**EXERCISE OBJECTIVE**
Scan the records below for the word "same". Copy each line where it appears.
---------- GIVEN RECORDS
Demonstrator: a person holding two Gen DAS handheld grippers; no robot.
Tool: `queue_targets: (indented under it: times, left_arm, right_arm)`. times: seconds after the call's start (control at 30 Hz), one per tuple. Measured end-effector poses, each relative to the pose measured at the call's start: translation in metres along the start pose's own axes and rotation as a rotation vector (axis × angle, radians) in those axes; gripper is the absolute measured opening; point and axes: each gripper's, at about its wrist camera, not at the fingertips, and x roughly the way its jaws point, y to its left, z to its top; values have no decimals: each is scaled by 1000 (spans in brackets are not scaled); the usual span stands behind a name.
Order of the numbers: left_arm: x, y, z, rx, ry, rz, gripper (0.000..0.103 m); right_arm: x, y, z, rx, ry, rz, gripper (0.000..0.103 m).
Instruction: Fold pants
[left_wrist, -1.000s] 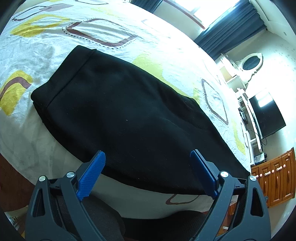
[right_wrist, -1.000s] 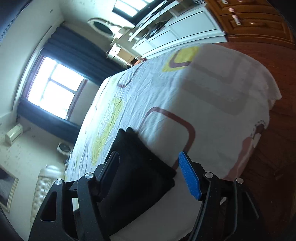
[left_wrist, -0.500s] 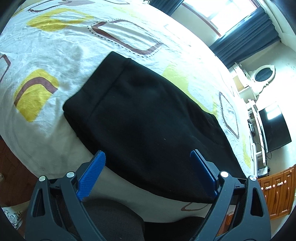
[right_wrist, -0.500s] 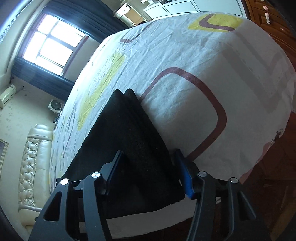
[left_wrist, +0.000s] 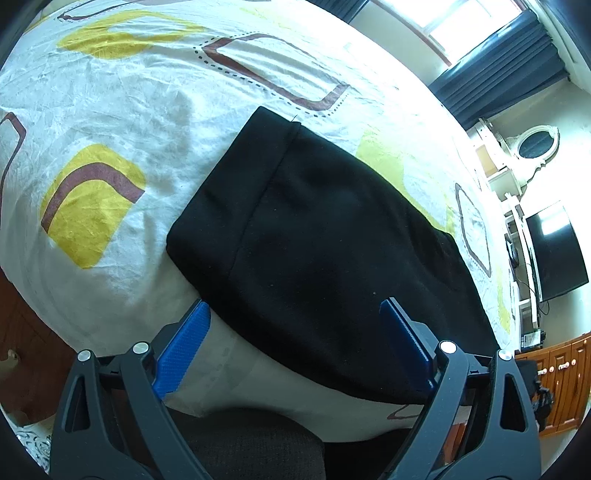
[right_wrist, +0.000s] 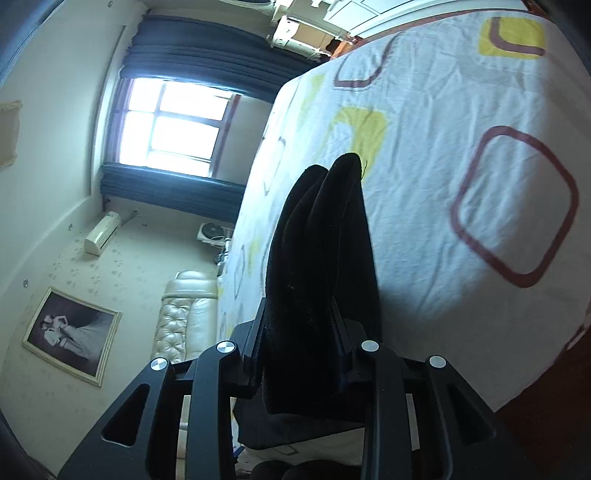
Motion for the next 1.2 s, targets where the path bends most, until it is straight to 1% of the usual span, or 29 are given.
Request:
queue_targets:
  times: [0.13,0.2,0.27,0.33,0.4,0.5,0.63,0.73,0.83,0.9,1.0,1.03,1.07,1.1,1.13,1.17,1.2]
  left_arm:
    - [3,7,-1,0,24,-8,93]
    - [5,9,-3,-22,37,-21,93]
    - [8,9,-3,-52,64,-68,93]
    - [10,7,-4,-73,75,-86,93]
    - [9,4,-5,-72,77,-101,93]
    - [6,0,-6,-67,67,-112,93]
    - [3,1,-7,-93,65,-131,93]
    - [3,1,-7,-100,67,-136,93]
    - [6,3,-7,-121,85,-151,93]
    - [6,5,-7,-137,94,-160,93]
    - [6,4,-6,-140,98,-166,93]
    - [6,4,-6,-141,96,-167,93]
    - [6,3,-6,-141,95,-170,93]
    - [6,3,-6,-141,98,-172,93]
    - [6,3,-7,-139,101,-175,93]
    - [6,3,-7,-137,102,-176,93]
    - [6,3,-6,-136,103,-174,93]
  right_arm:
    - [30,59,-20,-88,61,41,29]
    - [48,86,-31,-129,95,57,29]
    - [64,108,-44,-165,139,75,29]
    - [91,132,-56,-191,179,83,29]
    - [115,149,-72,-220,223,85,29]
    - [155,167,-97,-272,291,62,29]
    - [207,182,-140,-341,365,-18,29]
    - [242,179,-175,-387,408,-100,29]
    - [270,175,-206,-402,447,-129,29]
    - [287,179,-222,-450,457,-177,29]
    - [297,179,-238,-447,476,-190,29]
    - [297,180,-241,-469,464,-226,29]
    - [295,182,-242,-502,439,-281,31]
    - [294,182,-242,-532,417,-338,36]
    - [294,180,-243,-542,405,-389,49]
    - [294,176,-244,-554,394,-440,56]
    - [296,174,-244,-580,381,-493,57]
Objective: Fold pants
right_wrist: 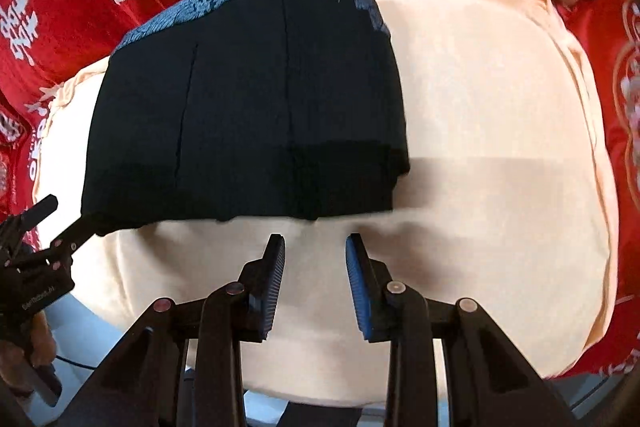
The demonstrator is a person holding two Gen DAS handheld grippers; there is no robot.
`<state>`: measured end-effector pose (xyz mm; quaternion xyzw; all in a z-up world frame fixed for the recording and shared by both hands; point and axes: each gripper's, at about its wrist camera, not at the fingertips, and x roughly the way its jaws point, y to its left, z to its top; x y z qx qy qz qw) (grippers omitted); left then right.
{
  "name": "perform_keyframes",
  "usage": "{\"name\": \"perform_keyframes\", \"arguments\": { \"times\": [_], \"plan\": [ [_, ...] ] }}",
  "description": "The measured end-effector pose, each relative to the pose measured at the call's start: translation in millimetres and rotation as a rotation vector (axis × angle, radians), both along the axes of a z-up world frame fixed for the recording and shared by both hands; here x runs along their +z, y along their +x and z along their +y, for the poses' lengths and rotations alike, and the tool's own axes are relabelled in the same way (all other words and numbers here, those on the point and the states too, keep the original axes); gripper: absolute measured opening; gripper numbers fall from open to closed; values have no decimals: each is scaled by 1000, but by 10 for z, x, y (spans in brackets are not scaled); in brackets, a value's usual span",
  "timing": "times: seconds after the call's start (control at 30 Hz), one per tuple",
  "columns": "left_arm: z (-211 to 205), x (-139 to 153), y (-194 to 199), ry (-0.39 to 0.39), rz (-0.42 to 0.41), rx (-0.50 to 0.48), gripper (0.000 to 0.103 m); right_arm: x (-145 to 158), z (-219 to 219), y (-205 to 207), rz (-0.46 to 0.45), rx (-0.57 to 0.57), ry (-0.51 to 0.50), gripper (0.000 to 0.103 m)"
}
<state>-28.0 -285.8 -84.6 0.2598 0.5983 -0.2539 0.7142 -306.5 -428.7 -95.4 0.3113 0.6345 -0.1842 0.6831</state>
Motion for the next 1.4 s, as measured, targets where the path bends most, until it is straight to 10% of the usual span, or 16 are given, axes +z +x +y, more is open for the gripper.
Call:
{"name": "perform_keyframes", "arguments": {
  "times": [0.27, 0.4, 0.73, 1.4],
  "plan": [
    [114, -52, 125, 1, 61, 12, 94, 0, 292, 16, -2, -35, 30, 56],
    [203, -45, 168, 3, 78, 20, 94, 13, 447, 49, 1, -39, 24, 84],
    [438, -19, 359, -20, 102, 31, 94, 84, 715, 149, 38, -8, -1, 85],
    [276, -122, 915, -136, 262, 148, 94, 306, -215, 38, -38, -111, -63, 85]
  ]
}}
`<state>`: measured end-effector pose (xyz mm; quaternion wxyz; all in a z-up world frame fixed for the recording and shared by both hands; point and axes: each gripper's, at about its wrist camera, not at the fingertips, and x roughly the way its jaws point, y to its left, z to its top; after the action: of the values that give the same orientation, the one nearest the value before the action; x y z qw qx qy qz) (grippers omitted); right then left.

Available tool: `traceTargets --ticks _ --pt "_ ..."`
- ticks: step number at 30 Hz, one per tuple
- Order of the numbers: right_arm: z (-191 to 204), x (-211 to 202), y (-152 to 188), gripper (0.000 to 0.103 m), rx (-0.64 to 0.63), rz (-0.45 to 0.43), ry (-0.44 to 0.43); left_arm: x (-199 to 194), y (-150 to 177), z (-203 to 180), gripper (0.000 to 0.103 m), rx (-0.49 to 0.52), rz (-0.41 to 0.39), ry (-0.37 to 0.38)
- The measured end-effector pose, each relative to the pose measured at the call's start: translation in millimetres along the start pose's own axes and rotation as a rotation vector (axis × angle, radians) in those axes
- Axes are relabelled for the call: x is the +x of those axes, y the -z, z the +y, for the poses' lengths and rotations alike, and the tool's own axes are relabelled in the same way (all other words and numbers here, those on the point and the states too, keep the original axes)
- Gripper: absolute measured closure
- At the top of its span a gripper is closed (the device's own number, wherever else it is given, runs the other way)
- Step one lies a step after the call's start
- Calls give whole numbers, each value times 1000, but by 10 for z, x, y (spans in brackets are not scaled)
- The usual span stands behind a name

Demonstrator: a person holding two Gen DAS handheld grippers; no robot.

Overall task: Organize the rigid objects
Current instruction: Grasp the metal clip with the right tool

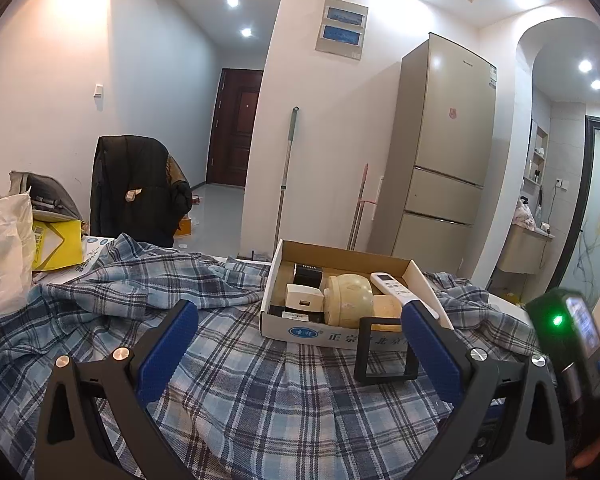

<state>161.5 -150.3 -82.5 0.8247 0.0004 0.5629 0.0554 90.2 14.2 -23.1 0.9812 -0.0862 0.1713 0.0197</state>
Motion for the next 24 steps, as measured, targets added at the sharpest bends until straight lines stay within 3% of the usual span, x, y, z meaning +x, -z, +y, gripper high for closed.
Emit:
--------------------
**OUTPUT**
  "description": "The measured end-effector pose, each relative to the pose measured at the call's start: translation in millimetres and rotation as a rotation vector (axis × angle, radians), both along the axes of a z-up world frame fixed for the recording and shared by both hands; here x runs along their +z, y along their +x and z along their +y, for the poses' lengths and rotations alike, and the tool's own axes are relabelled in the same way (all other words and numbers here, those on the point and the states too, keep the original axes); gripper: absolute measured opening; gripper numbers fall from open to closed; values have no decimals: each is scaled by 1000, but by 10 for z, x, y (spans in brackets are not scaled); in brackets, a value's usual span",
`<state>`: measured end-effector pose (xyz mm; quaternion wxyz; all in a z-up world frame fixed for the recording and shared by both hands; point and axes: each gripper's, at about its wrist camera, not at the fingertips, and x roughly the way its jaws point, y to its left, z to its top; after the action: of the values that give the same orientation, the one nearest the value before the action; x y z qw qx qy qz) (grippers omitted); right then left.
- Axes are relabelled for the call: x is the +x of those axes, y the -z, z the +y, for the poses' lengths and rotations alike, and the tool's own axes are relabelled in the same way (all other words and numbers here, those on the point and the states too, keep the original axes)

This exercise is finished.